First, let’s consider attitude. You didn’t become successful in your career by a bad attitude. I’m amazed at how many golfers I see, who are successful at their work, who have a sour attitude on the golf course. As Henry Ford once said, “if you believe you can or believe you can’t, either way you’re right.” Next, we have goals. Everybody who excels at their work or profession has progressed to a high degree because they set lofty goals and marched methodically toward achieving them. To be the best you can be at golf you need goals, and sub-goals, and a detailed plan to get to that goal. In a similar vein we can’t expect to play good golf without preparation. That means training and instruction as well as lots of practice. Legendary Indiana basketball coach, the late Bobby Knight, advised, “most people have the will to win, but few have the will to prepare to win.”   

The value of discipline cannot be overestimated when it comes to a chosen profession or sports. Lazy sloths don’t make good employees. Lazy golfers don’t make the cut.

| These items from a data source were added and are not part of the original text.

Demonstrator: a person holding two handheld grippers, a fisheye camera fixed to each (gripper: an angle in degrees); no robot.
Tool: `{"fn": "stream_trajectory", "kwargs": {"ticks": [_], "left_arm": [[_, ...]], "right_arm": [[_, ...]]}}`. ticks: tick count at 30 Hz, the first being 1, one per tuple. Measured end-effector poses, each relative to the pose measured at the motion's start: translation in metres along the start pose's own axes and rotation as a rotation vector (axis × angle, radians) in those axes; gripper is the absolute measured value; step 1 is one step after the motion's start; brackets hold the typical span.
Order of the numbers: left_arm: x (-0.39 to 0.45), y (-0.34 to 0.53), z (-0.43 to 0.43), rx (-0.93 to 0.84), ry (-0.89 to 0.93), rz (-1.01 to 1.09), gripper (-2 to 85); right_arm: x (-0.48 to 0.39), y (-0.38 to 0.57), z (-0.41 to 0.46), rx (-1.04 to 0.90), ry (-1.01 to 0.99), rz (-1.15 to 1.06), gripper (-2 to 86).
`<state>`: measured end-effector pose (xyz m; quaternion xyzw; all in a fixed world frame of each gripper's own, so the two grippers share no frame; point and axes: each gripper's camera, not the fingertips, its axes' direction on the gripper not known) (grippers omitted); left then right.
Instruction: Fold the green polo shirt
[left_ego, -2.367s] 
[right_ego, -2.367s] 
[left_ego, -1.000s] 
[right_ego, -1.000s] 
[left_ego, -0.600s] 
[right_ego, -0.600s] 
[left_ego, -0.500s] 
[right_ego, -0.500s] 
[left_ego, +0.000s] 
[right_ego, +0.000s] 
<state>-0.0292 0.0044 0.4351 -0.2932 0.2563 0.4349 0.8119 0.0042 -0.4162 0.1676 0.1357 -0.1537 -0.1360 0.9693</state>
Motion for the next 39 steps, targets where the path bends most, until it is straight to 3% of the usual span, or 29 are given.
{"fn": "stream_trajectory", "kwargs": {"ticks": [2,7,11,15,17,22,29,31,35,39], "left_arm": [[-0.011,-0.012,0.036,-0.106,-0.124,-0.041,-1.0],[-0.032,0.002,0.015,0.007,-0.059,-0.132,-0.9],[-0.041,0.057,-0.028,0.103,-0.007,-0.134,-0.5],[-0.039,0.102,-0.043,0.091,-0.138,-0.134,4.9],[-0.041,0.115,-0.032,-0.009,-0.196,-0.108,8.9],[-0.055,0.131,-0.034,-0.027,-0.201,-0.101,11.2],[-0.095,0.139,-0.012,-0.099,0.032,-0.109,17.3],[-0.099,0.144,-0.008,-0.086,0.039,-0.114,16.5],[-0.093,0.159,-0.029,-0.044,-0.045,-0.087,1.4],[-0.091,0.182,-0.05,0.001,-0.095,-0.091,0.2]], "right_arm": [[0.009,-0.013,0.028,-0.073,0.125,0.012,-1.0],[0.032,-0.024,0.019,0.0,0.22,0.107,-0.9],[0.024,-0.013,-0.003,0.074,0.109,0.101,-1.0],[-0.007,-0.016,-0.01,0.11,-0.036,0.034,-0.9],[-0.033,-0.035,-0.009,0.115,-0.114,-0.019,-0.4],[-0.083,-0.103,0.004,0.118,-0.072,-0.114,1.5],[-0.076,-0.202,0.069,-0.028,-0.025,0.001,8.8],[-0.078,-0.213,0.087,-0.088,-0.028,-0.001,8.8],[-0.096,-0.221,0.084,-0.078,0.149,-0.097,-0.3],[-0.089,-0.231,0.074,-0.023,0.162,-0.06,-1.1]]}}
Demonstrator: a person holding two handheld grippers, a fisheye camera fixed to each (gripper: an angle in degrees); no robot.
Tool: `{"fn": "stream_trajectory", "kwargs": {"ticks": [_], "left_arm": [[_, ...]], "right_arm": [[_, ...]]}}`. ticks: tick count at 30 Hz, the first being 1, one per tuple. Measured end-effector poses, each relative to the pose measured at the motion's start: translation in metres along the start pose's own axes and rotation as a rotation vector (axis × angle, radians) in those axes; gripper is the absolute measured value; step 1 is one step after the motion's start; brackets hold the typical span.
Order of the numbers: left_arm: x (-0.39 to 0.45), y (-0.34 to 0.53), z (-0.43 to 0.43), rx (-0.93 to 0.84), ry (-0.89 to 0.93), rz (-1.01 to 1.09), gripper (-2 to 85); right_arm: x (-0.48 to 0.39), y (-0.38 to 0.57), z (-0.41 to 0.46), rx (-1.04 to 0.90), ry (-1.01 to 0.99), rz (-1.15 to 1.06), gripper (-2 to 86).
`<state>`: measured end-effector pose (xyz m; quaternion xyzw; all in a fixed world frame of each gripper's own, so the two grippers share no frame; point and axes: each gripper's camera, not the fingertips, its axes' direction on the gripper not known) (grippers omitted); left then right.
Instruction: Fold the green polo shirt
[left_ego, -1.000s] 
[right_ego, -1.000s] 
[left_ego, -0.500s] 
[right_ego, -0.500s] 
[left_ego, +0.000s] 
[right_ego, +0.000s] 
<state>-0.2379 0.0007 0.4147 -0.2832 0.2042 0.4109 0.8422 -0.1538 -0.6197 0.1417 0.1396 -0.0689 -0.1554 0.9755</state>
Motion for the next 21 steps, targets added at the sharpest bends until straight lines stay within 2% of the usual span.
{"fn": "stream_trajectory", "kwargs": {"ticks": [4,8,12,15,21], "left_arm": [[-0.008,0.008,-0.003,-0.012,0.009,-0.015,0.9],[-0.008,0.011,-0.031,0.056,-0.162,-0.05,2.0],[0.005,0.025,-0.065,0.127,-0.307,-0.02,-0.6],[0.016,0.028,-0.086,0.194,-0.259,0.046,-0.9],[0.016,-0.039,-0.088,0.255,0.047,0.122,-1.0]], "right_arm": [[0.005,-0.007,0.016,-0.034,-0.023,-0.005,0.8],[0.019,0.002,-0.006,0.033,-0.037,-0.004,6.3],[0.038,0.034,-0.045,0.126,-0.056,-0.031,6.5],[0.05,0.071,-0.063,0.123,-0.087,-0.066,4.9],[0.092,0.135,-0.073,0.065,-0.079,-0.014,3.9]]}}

It takes discipline to get up early, get chores done, workout, go to the gym, do the job of raising and protecting a family and living a balanced life. There is no other sport that demands more discipline than golf. That’s why most folks don’t bother. Then there is the role of emotional intelligence, which is essentially the learned ability to understand and manage one’s own emotions, while keeping them under control at all times. An individual, solitary game like golf (just you and the ball) requires steady mind and nerves to play your best. Professional golfers have sport psychologists to work with players’ thinking and emotions.

People who have important jobs have the responsibility of making decisions that are the right ones. Decision making is sometimes a frightening burden. After delaying the invasion of Europe for 48 hours due to bad weather, General Eisenhower made the agonizing, decision to issue the go-ahead for the 6th of June, 1944. The rest is history. Decision making in golf necessarily requires astute and swift information processing, known as “rapid cognition.” Some Tour pros need to learn that. Next there’s the matter of flexibility, which is critical both in the workplace and on the golf course. For managers and executives flexibility implies refined interpersonal and social skills. In golf it involves both mental and physical skills. The importance of “awareness and adjustment” can’t be underestimated. As a golfer you have to be aware of everything that is going on around you, without being distracted. It takes practice. For example, for a shot to the green, you need to notice the wind, what the lie of the ball is like, the location of the pin, and where a safe “miss” would be; and then adjust your club selection and swing accordingly. The best golfers do that.